> What you should do: This exercise calls for the line with "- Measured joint", the line with "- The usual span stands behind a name", and all lines between them in the material below, output exactly and with no other lines.

> Available data:
# # # # #
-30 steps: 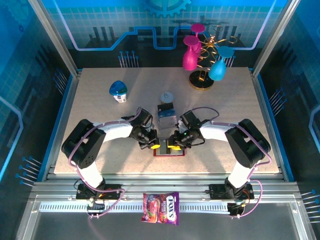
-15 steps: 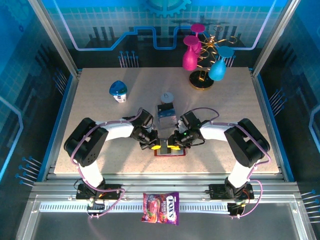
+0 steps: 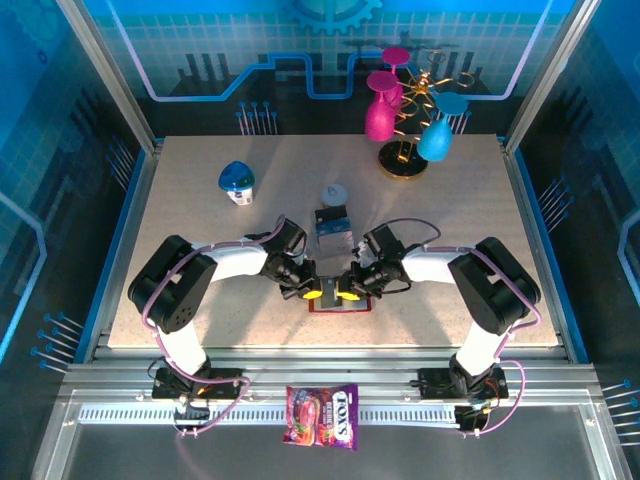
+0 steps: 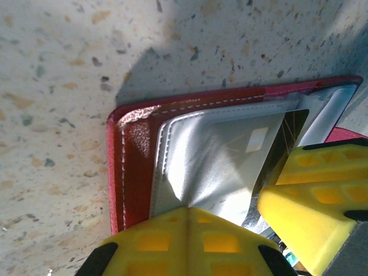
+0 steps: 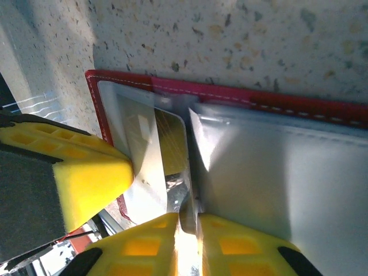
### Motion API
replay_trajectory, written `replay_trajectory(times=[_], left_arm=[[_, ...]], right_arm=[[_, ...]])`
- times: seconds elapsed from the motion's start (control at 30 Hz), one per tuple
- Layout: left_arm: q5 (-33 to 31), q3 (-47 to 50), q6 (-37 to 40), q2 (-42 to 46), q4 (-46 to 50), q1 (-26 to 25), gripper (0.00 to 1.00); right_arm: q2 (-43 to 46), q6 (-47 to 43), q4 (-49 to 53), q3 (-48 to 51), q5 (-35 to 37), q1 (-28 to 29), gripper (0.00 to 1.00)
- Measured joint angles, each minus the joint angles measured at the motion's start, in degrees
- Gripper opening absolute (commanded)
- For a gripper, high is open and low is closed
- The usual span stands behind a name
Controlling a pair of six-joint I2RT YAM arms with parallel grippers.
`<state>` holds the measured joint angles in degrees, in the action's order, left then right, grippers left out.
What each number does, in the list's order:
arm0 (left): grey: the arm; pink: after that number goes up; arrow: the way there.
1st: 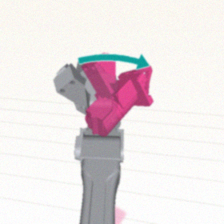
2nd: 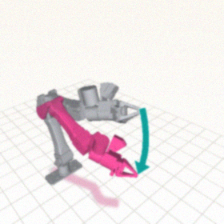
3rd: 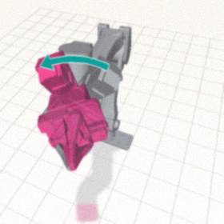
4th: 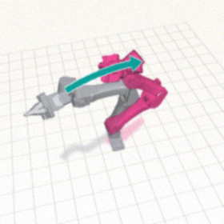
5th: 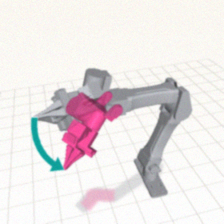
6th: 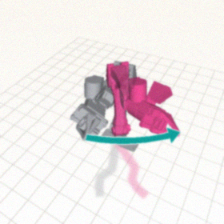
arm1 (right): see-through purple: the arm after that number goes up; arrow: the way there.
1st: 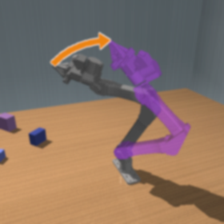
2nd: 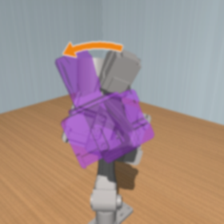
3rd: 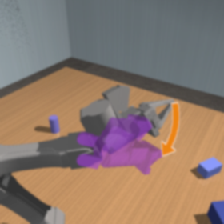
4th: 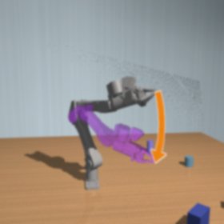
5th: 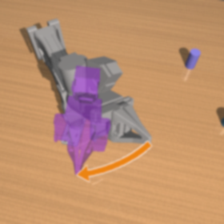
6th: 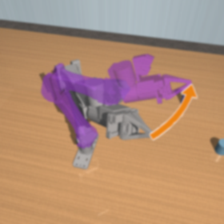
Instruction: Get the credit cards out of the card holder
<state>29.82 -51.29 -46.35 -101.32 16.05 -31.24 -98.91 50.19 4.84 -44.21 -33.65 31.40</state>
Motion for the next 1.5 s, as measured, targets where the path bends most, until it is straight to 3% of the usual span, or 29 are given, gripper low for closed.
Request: replay_trajectory(times=[0.33, 0.77, 1.27, 1.5], left_arm=[[0.0, 0.0, 0.2, 0.0, 0.1, 0.0, 0.0], [0.0, 0.0, 0.2, 0.0, 0.1, 0.1, 0.0], [-1.8, 0.0, 0.2, 2.4, 2.6, 0.8, 0.12], [-3.1, 0.0, 0.2, 6.9, 3.8, 2.7, 0.18]], right_arm=[[3.0, -1.6, 2.4, 0.3, 0.1, -1.9, 0.09], [7.3, -10.0, 17.2, -3.7, 7.3, -3.0, 0.08], [9.4, -10.9, 21.6, -7.6, 10.6, -1.2, 0.05], [10.4, -17.9, 25.8, -14.5, 10.9, -2.3, 0.0]])
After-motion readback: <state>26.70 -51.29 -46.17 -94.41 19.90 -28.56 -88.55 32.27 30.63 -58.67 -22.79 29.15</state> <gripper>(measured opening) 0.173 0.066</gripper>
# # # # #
> Expected answer:
- Measured joint angles, each minus the joint angles measured at the motion's start, in degrees
- Gripper opening absolute (commanded)
- For a gripper, high is open and low is closed
- The usual span stands behind a name

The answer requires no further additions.